Le 16 janvier 2017 à 11:32 par banzai
#1644042

@ al

parler de la liberté de la fourmis, du mouton ou du lion... n’a aucun sens...

ha ! parce que parler de la notre fait sens et a du sens ? voir holbach, spinoza, hobbes, laborit par exemple, sur le déterminisme et il semble bien présomptueux de s’en exonérer, en pensant que nous sommes libres.

Le 16 janvier 2017 à 12:46 par Al
#1644101

@ banzaï Alors pourquoi parler de celle des animaux...?

Le 16 janvier 2017 à 19:22 par banzai
#1644363

@ al

Alors pourquoi parler de celle des animaux... ?

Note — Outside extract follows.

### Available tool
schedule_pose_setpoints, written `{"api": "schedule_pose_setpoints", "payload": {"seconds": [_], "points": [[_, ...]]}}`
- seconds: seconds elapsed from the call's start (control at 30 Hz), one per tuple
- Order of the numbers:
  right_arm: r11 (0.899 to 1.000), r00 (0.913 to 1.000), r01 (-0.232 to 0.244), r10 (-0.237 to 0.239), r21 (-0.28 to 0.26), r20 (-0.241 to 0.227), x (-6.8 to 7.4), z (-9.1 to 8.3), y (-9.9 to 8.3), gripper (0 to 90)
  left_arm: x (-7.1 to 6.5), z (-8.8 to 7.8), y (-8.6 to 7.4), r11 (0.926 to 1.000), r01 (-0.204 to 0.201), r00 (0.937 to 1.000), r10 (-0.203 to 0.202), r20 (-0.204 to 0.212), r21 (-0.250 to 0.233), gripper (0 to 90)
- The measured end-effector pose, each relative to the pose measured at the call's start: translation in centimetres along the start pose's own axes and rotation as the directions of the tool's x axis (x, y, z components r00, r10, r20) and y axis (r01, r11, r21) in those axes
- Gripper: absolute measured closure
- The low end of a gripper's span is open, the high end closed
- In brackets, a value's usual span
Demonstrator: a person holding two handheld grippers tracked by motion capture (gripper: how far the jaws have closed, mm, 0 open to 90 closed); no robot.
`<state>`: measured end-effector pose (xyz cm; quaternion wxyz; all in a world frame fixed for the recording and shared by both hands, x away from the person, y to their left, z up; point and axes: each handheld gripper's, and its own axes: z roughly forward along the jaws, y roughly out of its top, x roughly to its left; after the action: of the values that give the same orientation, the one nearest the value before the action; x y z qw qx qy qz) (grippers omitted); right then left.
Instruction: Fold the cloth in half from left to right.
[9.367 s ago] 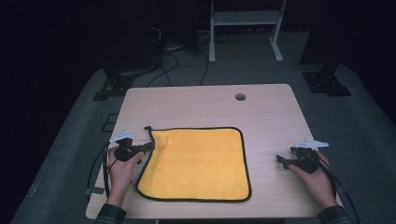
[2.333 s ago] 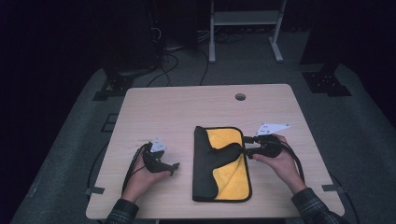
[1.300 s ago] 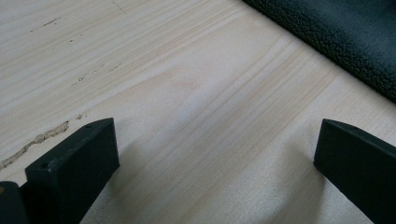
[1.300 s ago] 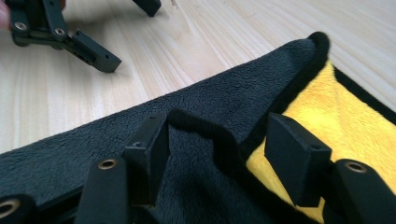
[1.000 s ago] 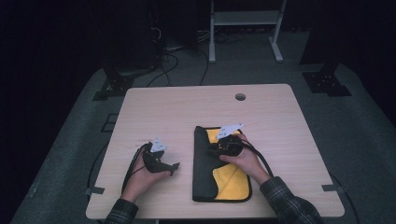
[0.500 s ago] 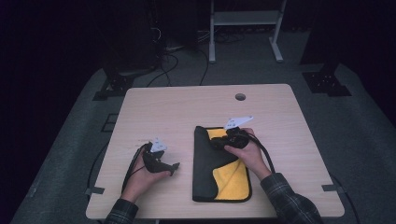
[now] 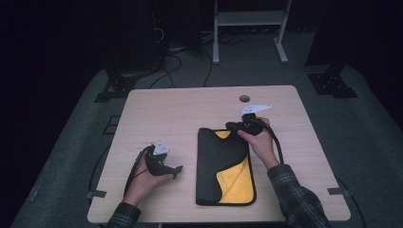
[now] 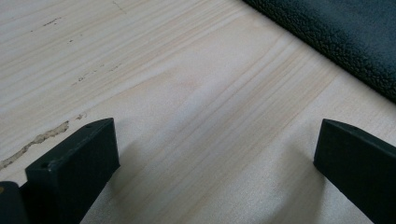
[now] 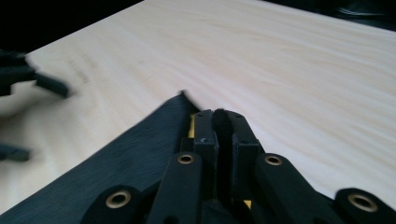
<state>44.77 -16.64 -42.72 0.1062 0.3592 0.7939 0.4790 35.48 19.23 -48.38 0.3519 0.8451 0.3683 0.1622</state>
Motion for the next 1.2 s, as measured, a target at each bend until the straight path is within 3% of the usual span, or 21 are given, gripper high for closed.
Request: {"api": "schedule_pose_setpoints", "payload": {"seconds": [0.2, 0.43, 0.7, 0.87, 1.0, 1.13, 1.2], "points": [[0.998, 0.9970, -0.056, 0.056, -0.010, 0.053, -2.3, 0.2, 0.1, 83.5, 0.0, 0.0, 0.0, 1.0000, 0.001, 1.0000, -0.001, 0.000, -0.002, 0.0], [0.990, 0.9841, -0.141, 0.139, 0.008, 0.110, -5.1, 1.3, -1.4, 82.7, 0.0, 0.0, 0.0, 1.0000, 0.000, 1.0000, 0.000, 0.000, -0.002, 0.0], [0.981, 0.9665, -0.195, 0.190, 0.011, 0.172, -7.1, 2.5, -2.8, 79.7, 0.0, 0.0, 0.0, 1.0000, 0.000, 1.0000, 0.000, -0.001, -0.002, 0.0], [0.979, 0.9505, -0.205, 0.194, 0.020, 0.242, -8.4, 2.3, -3.5, 68.7, 0.0, 0.0, 0.0, 1.0000, 0.001, 1.0000, -0.001, -0.001, -0.003, 0.0], [0.977, 0.9461, -0.214, 0.211, -0.016, 0.246, -8.9, 1.0, -3.3, 60.6, 0.0, 0.0, 0.0, 1.0000, 0.000, 1.0000, 0.000, -0.001, -0.002, 0.0], [0.982, 0.9478, -0.190, 0.188, -0.015, 0.258, -9.1, 0.1, -3.1, 58.7, 0.0, 0.0, 0.0, 1.0000, 0.000, 1.0000, 0.000, -0.001, -0.002, 0.0], [0.984, 0.9433, -0.178, 0.180, -0.033, 0.279, -9.3, -0.8, -2.8, 56.1, 0.0, 0.0, 0.0, 1.0000, 0.000, 1.0000, 0.000, -0.001, -0.002, 0.0]]}}
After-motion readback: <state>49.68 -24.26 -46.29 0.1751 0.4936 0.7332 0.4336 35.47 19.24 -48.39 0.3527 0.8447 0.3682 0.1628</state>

svp, ne faites pas "l’âne" ! tout le monde aura compris que le mot liberté, ici, est employé dans deux sens différents, vous le savez bien, mais il semble que vous preniez un malin plaisir à amalgamer ces deux sens. cdlt banzai

Le 15 janvier 2017 à 19:48 par MJ
#1643701

Marx et les groupes maximalistes qui l ont suivis parlaient deja de cela il y a plus de 150 ans..... Michea n a rien inventé..... Ecouter Francis cousin et lisez Karl Marx.

Le 16 janvier 2017 à 13:10 par banzai
#1644124

Ecouter Francis cousin et lisez Karl Marx.

+1 et ce qui n’enlève rien à la pertinence du discours de michéa

Le 15 janvier 2017 à 22:22 par rey
#1643779

Je propose plutôt 1878 pour le discours de Gambetta.